• _Recorded data_:
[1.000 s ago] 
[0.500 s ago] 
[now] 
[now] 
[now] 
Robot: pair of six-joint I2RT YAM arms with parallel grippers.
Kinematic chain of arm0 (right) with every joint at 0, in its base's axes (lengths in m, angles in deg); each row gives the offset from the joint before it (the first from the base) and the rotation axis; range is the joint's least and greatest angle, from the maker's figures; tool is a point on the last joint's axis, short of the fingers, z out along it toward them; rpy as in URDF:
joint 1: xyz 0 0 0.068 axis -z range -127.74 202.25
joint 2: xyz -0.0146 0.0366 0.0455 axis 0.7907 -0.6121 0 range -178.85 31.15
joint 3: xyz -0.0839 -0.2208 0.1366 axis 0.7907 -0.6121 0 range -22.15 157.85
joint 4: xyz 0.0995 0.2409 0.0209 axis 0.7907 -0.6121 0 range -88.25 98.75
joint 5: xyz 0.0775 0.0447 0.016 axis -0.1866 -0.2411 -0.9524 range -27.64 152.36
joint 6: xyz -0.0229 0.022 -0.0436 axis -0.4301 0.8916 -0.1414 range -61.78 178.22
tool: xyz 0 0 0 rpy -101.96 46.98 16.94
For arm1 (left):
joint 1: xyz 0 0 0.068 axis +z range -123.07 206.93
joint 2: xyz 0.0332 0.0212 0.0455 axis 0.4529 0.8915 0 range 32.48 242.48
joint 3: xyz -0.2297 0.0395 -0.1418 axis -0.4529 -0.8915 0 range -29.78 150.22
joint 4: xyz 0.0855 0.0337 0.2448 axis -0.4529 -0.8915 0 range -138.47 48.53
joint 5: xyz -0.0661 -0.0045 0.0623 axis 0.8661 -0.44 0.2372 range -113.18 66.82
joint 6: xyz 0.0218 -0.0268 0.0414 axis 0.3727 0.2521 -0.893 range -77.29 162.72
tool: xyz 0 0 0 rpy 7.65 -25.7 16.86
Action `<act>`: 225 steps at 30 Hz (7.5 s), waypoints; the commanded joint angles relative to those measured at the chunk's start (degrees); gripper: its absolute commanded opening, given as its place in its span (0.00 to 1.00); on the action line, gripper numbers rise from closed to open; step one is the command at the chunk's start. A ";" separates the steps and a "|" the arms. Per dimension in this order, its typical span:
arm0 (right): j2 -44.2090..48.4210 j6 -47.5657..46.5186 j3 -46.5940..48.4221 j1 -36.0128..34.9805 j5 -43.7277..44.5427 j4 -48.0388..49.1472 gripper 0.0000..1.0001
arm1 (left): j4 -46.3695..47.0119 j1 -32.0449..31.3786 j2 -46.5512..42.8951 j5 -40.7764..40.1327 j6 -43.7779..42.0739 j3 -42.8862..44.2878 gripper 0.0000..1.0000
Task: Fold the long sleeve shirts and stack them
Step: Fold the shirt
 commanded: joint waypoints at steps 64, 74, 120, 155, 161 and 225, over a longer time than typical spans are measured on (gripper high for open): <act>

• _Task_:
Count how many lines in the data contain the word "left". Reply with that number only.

• _Response below_:
2